### WORK REQUEST
Compute how many lines in the data below contain "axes"; answer only with that number.

*** DATASET CONTENT ***

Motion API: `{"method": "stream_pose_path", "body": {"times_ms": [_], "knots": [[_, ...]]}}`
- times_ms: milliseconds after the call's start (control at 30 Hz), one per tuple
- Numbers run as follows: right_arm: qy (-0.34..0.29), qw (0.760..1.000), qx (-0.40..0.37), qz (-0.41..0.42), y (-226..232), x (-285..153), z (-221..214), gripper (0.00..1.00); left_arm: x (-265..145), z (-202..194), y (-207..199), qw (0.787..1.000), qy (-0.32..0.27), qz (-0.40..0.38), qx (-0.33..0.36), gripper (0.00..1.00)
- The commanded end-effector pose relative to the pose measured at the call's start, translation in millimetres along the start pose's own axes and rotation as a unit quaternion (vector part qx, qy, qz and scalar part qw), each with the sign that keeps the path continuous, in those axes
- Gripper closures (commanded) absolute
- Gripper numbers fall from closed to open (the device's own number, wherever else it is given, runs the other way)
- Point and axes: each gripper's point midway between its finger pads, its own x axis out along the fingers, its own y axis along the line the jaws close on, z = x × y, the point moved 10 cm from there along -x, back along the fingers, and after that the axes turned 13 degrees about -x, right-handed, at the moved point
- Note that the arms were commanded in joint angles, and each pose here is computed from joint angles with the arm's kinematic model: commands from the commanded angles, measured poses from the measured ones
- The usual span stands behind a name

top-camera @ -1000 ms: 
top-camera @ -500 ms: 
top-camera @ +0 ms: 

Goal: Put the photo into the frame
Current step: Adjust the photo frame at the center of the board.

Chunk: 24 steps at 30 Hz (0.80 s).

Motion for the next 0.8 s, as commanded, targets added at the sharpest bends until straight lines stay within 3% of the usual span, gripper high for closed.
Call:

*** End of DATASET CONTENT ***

### TASK RESPONSE
2